[Saved entries]
----

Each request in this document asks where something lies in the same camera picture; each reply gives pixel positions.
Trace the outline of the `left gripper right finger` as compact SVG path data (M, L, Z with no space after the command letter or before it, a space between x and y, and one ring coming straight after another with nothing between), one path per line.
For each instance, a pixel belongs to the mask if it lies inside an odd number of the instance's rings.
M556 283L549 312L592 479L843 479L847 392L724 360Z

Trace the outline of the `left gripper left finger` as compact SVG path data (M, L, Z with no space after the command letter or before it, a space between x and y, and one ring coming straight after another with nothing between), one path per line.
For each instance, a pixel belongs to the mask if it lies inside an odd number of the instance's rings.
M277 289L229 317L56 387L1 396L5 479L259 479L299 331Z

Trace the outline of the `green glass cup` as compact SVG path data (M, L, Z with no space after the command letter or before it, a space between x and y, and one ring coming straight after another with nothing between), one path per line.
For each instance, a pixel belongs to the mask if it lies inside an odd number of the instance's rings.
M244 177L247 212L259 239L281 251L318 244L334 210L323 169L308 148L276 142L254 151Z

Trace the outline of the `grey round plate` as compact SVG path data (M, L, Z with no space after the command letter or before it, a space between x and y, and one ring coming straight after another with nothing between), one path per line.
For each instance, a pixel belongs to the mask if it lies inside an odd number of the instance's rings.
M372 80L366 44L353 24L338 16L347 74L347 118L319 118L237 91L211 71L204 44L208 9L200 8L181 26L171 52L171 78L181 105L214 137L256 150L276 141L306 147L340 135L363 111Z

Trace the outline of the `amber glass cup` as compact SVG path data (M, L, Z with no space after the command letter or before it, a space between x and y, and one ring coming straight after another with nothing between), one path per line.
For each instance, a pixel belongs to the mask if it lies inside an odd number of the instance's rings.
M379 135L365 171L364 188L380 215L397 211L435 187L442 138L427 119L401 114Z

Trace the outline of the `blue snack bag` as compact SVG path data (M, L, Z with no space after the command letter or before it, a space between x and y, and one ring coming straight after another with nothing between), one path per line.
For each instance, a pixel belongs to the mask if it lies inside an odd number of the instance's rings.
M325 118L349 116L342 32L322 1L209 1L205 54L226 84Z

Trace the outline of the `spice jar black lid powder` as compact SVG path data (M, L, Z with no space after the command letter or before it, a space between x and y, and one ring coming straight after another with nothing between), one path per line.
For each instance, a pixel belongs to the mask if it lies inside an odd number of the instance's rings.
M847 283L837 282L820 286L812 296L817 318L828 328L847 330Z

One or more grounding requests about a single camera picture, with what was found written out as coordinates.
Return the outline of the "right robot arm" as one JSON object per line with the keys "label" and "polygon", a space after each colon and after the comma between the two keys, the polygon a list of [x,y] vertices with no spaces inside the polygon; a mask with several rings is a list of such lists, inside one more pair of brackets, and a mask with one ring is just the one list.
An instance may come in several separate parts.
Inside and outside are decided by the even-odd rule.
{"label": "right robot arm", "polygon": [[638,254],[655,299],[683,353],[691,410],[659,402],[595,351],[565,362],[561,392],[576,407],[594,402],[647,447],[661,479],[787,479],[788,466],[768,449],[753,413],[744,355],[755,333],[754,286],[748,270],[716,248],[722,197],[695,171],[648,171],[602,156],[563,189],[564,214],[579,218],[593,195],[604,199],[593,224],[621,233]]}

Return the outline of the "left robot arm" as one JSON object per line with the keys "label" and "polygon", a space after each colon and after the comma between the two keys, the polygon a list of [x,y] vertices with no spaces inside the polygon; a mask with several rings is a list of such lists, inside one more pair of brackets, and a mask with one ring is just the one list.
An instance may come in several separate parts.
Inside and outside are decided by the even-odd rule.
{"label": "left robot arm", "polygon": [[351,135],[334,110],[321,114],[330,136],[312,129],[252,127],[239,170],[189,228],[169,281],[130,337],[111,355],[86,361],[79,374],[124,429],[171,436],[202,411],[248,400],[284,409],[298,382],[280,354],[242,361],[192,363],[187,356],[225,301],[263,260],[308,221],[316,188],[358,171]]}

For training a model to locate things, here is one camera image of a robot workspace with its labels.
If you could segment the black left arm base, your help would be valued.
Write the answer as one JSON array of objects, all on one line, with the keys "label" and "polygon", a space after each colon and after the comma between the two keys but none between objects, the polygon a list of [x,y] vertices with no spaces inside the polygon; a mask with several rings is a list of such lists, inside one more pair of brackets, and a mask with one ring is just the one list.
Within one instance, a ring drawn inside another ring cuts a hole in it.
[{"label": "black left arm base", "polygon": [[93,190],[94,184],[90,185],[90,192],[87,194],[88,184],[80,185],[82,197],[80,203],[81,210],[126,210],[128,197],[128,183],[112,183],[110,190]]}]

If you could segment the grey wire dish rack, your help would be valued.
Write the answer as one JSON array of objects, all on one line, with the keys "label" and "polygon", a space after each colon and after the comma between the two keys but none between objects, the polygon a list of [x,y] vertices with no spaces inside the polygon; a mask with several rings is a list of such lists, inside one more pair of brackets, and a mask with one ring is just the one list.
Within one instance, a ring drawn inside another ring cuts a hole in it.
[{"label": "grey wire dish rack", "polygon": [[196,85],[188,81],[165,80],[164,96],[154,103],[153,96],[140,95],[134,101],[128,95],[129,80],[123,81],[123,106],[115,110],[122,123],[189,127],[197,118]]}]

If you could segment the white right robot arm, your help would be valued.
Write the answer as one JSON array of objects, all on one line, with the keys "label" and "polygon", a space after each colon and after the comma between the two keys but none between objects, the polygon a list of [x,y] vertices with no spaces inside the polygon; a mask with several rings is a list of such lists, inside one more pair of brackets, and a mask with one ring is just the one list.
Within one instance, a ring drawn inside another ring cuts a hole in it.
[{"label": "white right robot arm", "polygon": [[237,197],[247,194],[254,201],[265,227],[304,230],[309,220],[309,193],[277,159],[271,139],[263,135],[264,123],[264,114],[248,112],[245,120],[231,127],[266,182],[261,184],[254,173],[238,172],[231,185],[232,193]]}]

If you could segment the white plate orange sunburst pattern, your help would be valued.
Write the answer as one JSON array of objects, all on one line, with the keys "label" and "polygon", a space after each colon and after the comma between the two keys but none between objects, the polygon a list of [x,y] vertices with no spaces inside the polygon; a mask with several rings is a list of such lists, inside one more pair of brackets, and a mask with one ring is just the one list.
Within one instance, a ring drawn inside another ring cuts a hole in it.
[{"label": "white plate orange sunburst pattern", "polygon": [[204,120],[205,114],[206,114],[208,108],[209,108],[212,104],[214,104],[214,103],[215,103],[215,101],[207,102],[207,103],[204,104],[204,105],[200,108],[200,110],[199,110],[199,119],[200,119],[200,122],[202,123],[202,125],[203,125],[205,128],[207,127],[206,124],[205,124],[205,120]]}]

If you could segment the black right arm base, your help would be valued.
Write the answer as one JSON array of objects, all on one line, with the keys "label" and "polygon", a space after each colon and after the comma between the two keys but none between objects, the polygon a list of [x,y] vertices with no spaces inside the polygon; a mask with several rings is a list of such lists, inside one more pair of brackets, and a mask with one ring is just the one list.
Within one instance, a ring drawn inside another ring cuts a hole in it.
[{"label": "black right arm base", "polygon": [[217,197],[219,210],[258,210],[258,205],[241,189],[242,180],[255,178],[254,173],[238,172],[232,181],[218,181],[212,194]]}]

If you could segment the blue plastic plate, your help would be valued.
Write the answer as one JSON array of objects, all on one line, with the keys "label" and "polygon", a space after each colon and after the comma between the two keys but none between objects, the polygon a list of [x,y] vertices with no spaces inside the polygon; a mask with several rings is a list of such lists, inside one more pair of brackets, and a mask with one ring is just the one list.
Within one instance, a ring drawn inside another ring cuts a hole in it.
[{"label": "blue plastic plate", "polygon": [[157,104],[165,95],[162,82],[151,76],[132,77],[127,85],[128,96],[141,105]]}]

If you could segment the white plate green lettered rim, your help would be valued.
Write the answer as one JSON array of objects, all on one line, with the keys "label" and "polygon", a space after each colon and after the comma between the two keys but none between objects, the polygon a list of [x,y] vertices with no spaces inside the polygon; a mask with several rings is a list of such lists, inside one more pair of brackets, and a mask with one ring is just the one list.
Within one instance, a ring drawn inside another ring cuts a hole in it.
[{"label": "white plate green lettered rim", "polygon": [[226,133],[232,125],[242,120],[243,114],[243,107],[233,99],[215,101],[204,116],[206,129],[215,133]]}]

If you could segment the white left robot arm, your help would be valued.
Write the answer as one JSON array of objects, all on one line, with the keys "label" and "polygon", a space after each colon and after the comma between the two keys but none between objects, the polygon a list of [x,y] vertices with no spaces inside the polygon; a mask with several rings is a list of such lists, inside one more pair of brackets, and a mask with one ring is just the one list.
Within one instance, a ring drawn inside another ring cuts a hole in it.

----

Copy the lines above that hold the word "glass".

▶ [Expected answer]
Trace the outline of the `green glass cup` as compact SVG path data (M, L, Z with no space after the command letter or before it, a space between x and y, and one ring coming straight after another with nothing between), one path per line.
Trace the outline of the `amber glass cup` as compact SVG path data (M, L, Z with no space after the command letter or before it, a space between x and y, and one ring coming straight after another with nothing between), one path per line.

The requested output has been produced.